On May 5th, for people in the UK, Yahoo Mail is moving from “effectively unlimited” storage to something much closer to what Gmail and Outlook have.
For individual users (yours truly included), this is mostly an annoyance.
For marketers, it’s a new source of soft bounces and a spotlight on long‑dormant, low‑value subscribers.
This post walks you through what has changed, what it means, and how to keep your deliverability (and reporting) clean.
Key takeaways
- Yahoo is cutting free storage to 15 GB and enforcing it. When an inbox hits its limit, that user cannot send or receive email until they clear space or upgrade their plan.
- You will see more “mailbox full” soft bounces at Yahoo. These bounces are user‑side, but they still count toward your bounce rate if you keep emailing those addresses.
- Impact will concentrate on your least engaged Yahoo subscribers. Treat this as another reason to lean into list hygiene.
- This is only affecting subscribers in the UK for now. There are no changes to the policy and storage offerings for US and Canadian customers.
What Yahoo shipped
Yahoo’s own help documentation lays out the new model:
- Standard Yahoo Mail (free): 15 GB of storage per account
- Yahoo Mail Plus: 200 GB of storage, plus extra features like an ad‑free inbox and priority support
- Paid storage add‑ons: 100 GB and 1 TB plans you can layer on top of the base offer
If an inbox is over its storage limit:
- The user cannot send new email until they clear space.
- Incoming messages are not stored and cannot be recovered while the inbox is full.
- The only fixes are to delete emails or pay for more storage.
Yahoo plans to send affected users direct email alerts ahead of time, and to roll out new tools to help people manage storage.
Separately, deliverability vendors and user communities have already seen one big step down in the last year: Yahoo users went from 1 TB of free storage to just 20 GB. And now we’re heading toward this 15 GB plus paid‑tiers world.
What this means for senders
From a sender’s perspective, here’s what you should expect:
1. More soft bounces at Yahoo for “mailbox full” addresses
When a recipient hits their storage limit, your messages to that address will:
- Soft bounce with a quota / “mailbox full”-type reason
- Not be delivered until the user cleans up or upgrades
This is not a reputation signal in the same way a spam complaint is, but it still:
- Adds to your overall bounce rate
- Makes it harder to quickly see the difference between a true deliverability issue and user‑storage noise if you’re not looking at reasons by Mailbox Provider (MBP)

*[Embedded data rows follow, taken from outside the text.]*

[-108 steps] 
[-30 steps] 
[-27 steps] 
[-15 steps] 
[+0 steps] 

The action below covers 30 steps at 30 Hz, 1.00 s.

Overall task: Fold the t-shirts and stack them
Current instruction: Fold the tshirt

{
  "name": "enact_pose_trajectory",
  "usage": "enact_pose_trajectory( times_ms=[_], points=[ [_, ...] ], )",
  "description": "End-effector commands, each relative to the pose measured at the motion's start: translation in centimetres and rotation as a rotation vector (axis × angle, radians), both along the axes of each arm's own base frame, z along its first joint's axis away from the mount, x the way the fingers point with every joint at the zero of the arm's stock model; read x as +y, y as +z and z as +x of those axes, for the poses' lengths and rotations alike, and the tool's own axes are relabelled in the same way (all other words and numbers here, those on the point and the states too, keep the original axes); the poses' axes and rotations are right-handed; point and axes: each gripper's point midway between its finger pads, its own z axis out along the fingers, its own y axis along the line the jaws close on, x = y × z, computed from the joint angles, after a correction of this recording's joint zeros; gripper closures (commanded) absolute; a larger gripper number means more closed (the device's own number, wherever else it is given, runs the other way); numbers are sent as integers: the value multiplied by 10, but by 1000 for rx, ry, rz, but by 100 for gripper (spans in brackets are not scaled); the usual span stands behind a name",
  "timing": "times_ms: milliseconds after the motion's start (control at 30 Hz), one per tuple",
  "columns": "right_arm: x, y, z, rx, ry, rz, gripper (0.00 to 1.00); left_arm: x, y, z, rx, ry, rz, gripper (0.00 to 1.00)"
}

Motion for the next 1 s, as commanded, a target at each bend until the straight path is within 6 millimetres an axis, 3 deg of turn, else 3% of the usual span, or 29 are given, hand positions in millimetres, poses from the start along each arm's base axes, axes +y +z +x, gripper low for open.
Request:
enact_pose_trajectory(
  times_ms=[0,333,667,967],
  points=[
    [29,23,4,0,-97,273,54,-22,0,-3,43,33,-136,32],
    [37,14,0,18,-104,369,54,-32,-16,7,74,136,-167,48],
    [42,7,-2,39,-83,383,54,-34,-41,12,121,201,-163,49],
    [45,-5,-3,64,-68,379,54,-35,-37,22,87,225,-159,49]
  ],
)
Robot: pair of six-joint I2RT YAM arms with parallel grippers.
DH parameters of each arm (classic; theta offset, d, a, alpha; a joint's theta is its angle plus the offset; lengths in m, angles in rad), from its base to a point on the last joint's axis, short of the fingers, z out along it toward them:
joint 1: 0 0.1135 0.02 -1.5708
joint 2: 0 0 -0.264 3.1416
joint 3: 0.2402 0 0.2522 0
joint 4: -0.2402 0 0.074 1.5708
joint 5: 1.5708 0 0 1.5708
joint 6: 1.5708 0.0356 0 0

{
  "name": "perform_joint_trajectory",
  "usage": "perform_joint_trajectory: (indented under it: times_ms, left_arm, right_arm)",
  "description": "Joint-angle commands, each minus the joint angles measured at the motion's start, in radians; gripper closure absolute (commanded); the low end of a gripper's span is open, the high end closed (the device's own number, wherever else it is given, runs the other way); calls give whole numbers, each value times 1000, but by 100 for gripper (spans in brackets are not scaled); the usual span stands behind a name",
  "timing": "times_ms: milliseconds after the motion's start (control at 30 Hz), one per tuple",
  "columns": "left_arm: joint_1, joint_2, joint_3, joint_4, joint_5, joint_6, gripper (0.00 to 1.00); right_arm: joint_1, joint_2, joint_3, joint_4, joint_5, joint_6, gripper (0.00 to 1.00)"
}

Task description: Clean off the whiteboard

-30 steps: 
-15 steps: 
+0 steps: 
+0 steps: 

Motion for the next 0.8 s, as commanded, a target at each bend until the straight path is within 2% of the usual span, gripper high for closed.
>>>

2. Painful concentration in long‑tail, low‑engagement recipients
The people most likely to hit the new storage ceiling are:
- Long‑time Yahoo users who rarely delete anything
- Inboxes that are already basically dormant
From a deliverability standpoint, those are exactly the profiles that already drag down:
- Open and click rates
- Complaint risk, if you keep sending to them
- Your ability to safely ramp volume on important sends
In other words: the users hit hardest by the storage change are the ones you should already be sending to less (or not at all).
How to adapt in Klaviyo
You don’t need a brand new playbook for this. You just need to sharpen the one you already have. Here’s how to use Klaviyo to adapt to the new rules:
1. Watch Yahoo bounces by reason, not just by rate
In your reporting, look specifically at:
- Soft bounce rate for Yahoo / Verizon Media Group
- The associated bounce reasons (quota, “mailbox full,” over storage limit, etc.)
If you see a rise in Yahoo soft bounces where the reason clearly indicates storage, you’re seeing this change in action.
2. Double down on list hygiene and engagement windows
Yahoo’s storage shift is another nudge toward the same healthy behaviors we already recommend:
- Keep engagement windows tight at riskier inbox providers. Long‑idle Yahoo recipients are an especially poor bet now.
- Maintain a “Never Engaged” / “Long‑term unengaged” suppression and keep them out of high‑volume sends.
- Make sure your welcome, sunset, and preferences flows make it easy for people to:
- Opt into the right content.
- Reduce frequency.
- Step away cleanly via unsubscribe.
The more you lean into engaged, opted‑in audiences, the less this kind of quota change will matter to your bottom line.